→ **Assignment**
The answer must be every line of the records in which the string "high" appears.

→ **Collected data entries**
---*---

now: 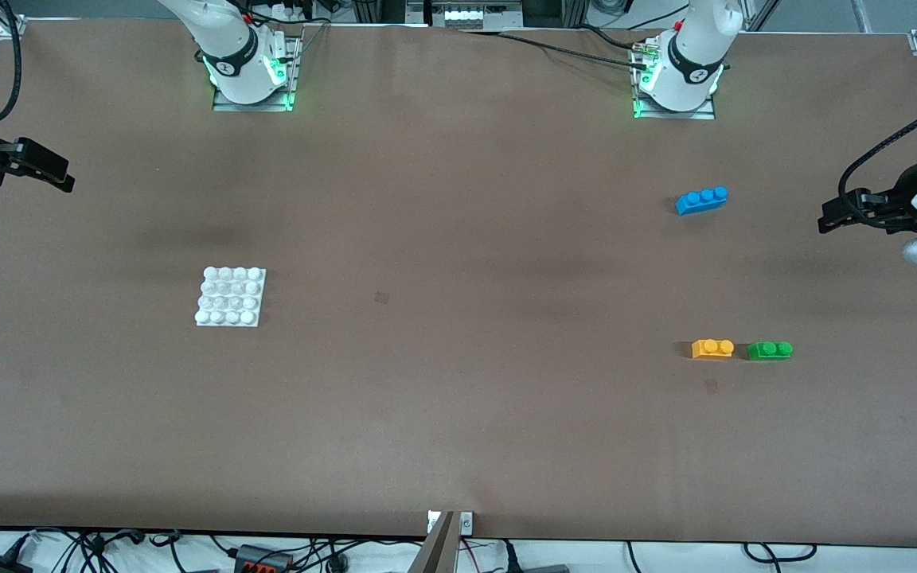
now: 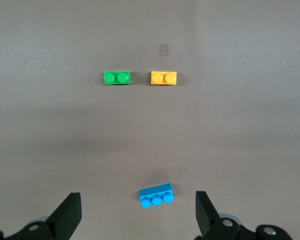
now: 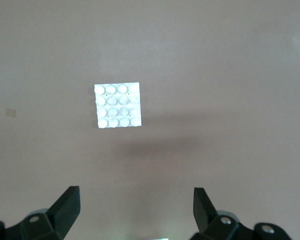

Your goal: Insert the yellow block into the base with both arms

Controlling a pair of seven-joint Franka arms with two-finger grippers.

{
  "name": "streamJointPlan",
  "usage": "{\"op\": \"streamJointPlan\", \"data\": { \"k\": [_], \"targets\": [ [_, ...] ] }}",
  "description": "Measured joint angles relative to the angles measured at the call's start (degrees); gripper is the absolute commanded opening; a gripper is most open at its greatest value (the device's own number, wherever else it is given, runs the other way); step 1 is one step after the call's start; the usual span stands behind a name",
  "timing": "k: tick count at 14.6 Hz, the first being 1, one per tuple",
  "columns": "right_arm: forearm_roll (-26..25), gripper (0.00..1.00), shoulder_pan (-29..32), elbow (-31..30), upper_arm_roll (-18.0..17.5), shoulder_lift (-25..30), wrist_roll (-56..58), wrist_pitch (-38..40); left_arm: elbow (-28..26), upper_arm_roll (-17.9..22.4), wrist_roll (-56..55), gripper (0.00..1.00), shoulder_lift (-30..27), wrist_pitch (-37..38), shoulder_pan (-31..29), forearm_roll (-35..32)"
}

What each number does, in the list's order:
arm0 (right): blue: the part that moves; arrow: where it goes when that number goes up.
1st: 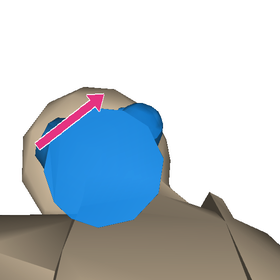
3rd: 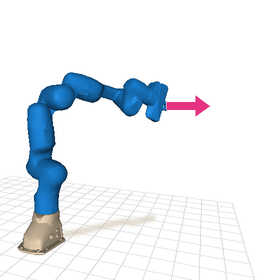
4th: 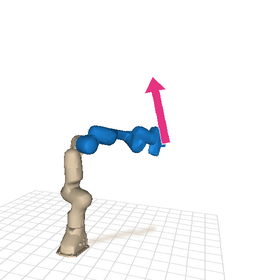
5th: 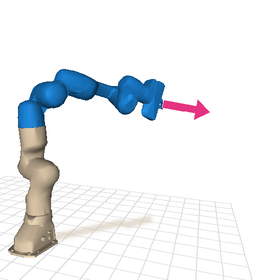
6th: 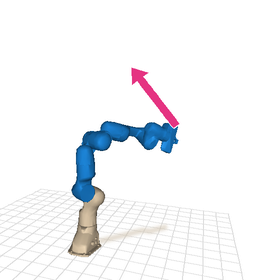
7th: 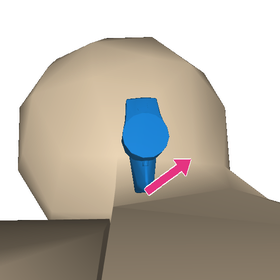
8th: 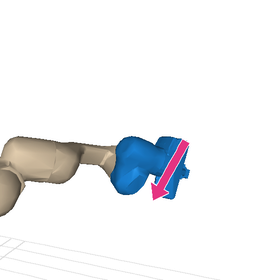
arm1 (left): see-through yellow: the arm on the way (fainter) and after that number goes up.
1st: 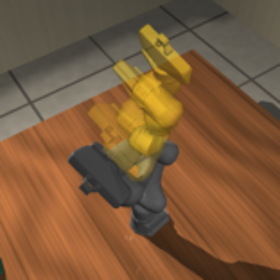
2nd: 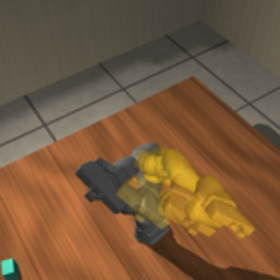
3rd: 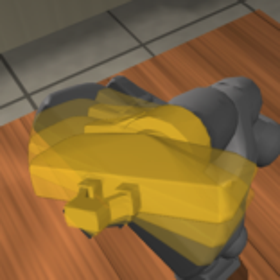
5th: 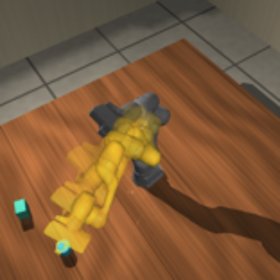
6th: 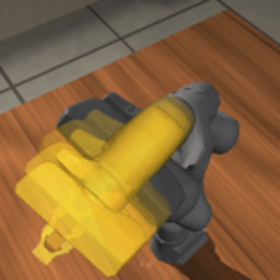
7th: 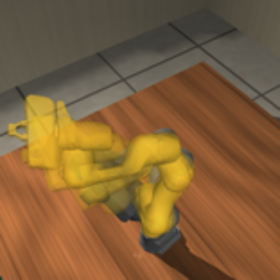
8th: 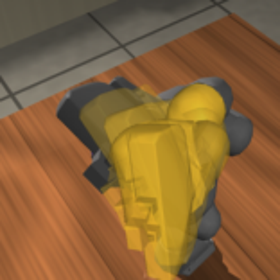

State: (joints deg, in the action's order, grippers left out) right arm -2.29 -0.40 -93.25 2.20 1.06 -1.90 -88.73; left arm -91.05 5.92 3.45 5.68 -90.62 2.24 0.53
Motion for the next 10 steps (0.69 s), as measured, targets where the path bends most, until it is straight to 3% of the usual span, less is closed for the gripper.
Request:
{"op": "streamJointPlan", "data": {
  "k": [10],
  "targets": [
    [0.1,1.00,0.3,0.1,1.6,0.0,-0.2,-1.2,0.0,0.1,0.0,1.00,0.0,0.0,-0.2,0.0]
  ]
}}
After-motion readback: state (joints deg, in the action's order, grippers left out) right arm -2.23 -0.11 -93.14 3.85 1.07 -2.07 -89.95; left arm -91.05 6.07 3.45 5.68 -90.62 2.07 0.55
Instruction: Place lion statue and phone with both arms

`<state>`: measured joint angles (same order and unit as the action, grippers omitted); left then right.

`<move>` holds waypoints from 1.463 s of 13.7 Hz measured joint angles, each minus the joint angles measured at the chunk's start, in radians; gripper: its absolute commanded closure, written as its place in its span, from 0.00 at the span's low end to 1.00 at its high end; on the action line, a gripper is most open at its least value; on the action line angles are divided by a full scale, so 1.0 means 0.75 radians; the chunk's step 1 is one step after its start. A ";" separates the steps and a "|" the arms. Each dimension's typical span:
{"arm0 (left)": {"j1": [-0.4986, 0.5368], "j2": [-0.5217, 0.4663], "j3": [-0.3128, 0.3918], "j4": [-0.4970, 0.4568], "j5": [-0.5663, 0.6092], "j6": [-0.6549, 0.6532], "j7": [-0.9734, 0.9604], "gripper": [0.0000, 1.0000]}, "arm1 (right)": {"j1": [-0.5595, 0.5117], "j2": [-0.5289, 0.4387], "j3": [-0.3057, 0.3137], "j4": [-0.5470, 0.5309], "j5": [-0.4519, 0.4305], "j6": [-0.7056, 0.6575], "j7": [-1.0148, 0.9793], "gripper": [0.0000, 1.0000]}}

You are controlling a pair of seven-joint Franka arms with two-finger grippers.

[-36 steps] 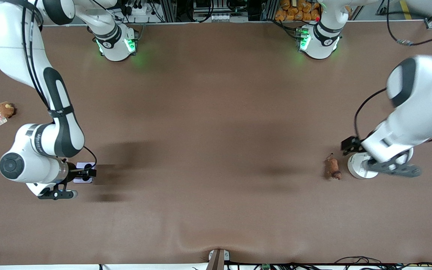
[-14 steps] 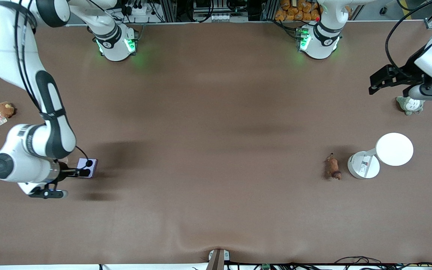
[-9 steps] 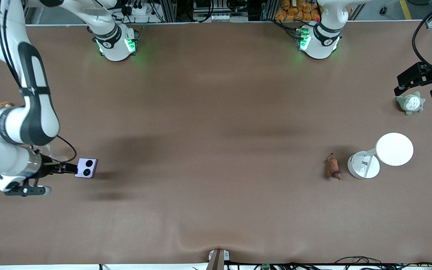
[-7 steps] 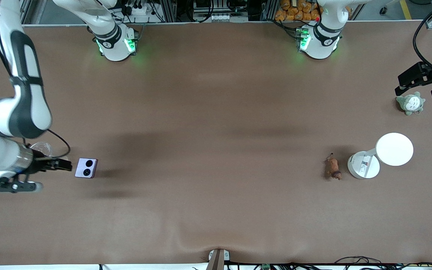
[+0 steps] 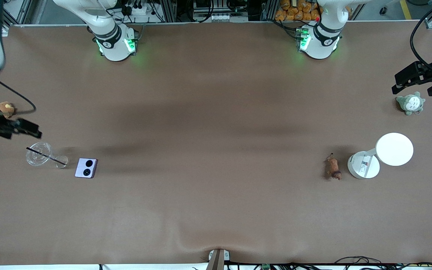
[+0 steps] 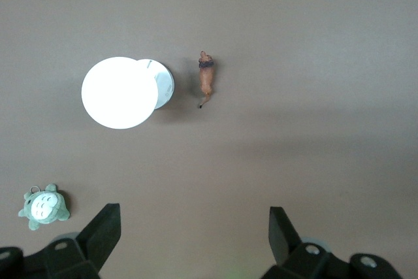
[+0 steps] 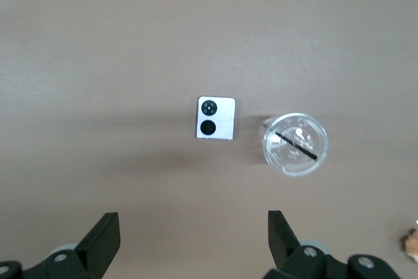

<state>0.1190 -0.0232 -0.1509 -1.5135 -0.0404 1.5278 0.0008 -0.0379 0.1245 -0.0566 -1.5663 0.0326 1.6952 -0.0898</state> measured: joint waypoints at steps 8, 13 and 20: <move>0.000 0.004 0.000 0.000 0.000 -0.001 -0.002 0.00 | 0.000 -0.201 0.046 0.090 0.005 -0.364 0.071 0.00; 0.001 0.006 0.001 0.000 0.000 -0.001 -0.002 0.00 | 0.000 -0.226 0.050 0.082 0.006 -0.393 0.072 0.00; 0.001 0.007 0.001 0.000 0.000 -0.001 -0.002 0.00 | -0.001 -0.223 0.040 0.079 0.004 -0.330 0.077 0.00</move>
<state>0.1200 -0.0177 -0.1499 -1.5136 -0.0404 1.5268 -0.0009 -0.0388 -0.0425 -0.0269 -1.5072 0.0353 1.4476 -0.0324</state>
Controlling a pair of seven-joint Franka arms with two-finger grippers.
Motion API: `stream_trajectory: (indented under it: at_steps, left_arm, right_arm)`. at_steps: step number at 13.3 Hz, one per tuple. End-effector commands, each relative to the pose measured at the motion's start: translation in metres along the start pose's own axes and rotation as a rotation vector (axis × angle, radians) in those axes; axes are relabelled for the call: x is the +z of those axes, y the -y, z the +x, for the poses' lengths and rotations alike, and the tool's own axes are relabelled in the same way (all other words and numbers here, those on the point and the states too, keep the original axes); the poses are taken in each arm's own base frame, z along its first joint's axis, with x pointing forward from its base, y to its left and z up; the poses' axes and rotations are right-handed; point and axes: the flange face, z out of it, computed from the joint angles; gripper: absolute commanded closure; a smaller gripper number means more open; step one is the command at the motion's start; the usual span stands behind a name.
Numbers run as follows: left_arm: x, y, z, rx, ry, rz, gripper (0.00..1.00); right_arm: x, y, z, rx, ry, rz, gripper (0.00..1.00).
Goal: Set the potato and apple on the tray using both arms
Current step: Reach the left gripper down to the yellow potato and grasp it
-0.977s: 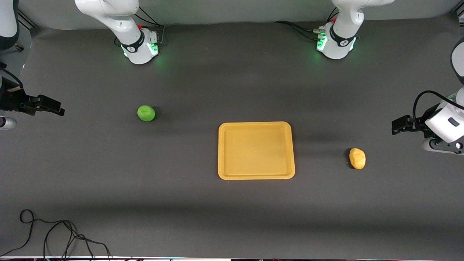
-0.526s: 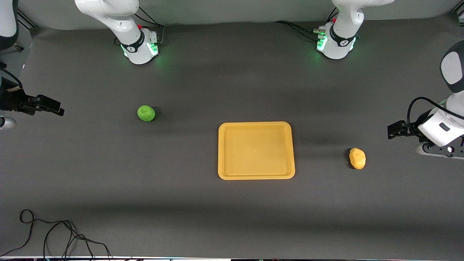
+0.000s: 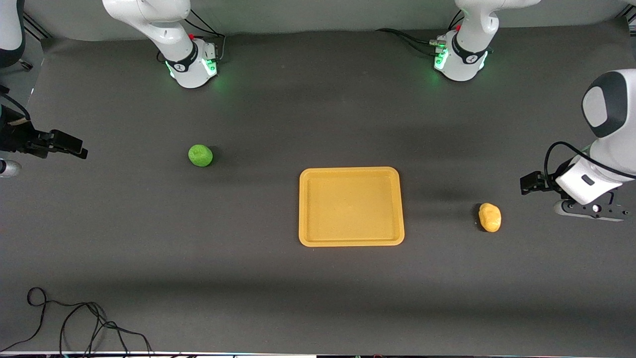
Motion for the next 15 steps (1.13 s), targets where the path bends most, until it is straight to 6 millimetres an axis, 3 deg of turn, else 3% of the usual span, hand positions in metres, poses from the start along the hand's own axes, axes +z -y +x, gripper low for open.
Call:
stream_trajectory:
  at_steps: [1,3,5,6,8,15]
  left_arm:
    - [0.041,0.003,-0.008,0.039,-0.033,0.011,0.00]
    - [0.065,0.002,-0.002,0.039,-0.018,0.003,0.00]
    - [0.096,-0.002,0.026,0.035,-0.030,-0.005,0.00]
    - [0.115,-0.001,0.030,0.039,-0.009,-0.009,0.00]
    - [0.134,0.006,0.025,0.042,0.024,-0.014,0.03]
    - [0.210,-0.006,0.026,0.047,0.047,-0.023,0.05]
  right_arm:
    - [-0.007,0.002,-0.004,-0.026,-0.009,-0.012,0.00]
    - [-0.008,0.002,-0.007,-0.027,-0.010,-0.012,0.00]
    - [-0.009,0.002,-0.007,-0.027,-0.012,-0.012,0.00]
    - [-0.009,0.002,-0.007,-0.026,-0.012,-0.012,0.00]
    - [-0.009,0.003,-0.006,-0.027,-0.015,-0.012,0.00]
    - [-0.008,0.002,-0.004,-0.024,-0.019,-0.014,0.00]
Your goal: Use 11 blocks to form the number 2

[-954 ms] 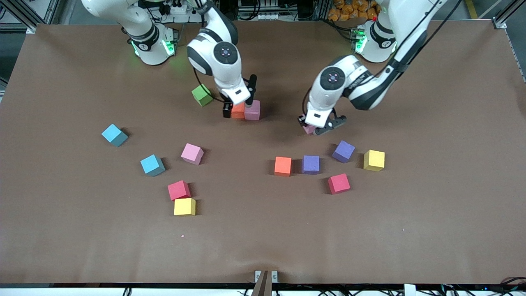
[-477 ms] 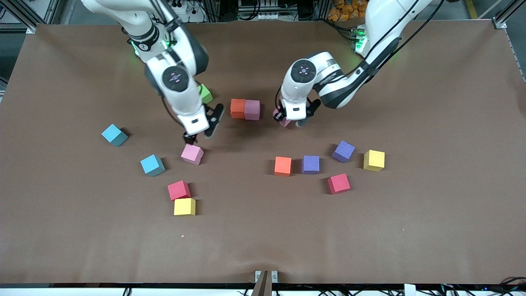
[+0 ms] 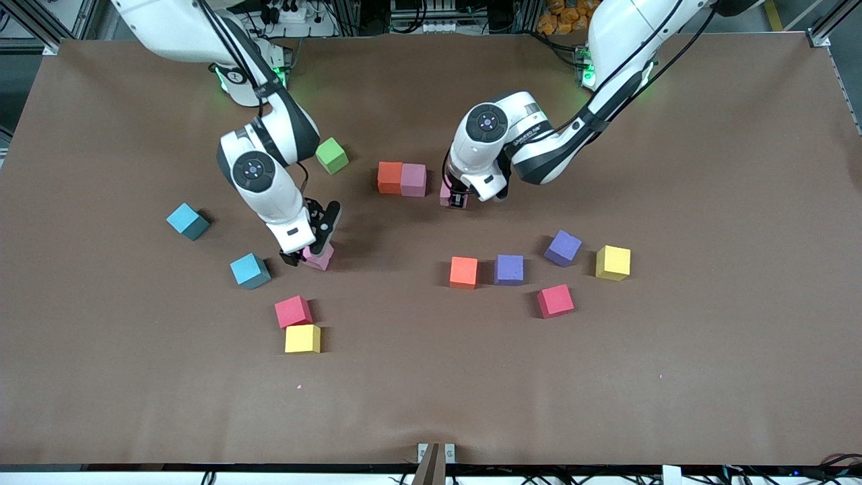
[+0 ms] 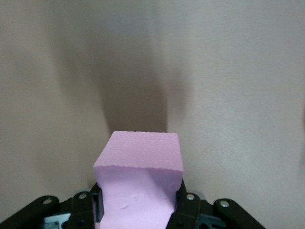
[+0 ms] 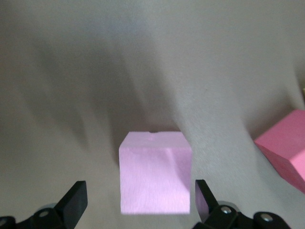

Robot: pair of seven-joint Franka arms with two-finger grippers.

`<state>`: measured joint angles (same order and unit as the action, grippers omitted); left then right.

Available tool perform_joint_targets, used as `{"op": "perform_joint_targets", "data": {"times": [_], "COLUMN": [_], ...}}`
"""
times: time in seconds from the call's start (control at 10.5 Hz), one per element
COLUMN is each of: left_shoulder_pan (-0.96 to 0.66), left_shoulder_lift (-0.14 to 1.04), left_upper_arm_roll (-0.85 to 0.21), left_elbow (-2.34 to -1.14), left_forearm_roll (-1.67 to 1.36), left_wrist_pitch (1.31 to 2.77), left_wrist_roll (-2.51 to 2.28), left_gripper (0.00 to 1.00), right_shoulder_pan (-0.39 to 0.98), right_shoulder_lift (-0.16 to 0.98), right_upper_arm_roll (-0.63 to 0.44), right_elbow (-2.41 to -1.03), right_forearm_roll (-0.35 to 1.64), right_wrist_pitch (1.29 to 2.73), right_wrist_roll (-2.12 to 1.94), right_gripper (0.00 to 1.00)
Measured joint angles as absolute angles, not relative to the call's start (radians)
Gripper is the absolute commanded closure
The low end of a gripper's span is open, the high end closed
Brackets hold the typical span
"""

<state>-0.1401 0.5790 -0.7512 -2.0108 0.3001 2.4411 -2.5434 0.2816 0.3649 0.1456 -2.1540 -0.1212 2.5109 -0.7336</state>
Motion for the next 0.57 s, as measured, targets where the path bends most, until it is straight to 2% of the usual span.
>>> {"op": "perform_joint_targets", "data": {"times": [0.48,0.57], "left_shoulder_pan": [-0.19,-0.225], "left_shoulder_lift": [0.616,0.631], "left_upper_arm_roll": [-0.737,-0.717], "left_elbow": [-2.011,-2.011], "left_forearm_roll": [0.357,0.398], "left_wrist_pitch": [2.461,2.48], "left_wrist_roll": [-2.716,-2.731], "left_gripper": [0.59,0.59], "right_shoulder_pan": [0.281,0.281], "right_shoulder_lift": [0.396,0.412], "right_upper_arm_roll": [0.146,0.146], "right_elbow": [-2.156,-2.157], "right_forearm_roll": [-0.121,-0.121], "right_wrist_pitch": [2.573,2.594], "right_wrist_roll": [-0.757,-0.758], "right_gripper": [0.0,0.03]}}
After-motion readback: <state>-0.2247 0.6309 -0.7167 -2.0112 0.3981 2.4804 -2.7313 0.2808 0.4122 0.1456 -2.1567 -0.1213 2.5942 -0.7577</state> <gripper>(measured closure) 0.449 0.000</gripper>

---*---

→ **Task output**
`<move>` holds waypoints from 1.463 s of 13.7 Hz measured joint angles, each minus the joint angles measured at the chunk's start, in radians; gripper: its absolute commanded closure, written as its place in its span, from 0.00 at the span's low end to 1.00 at its high end; on the action line, a gripper is most open at its least value; on the action line angles are divided by a full scale, so 1.0 means 0.75 radians; the chunk's step 1 is one step after its start. A ";" separates the steps and a "|" the arms. Each dimension's typical span:
The low end of a gripper's span is open, the high end closed

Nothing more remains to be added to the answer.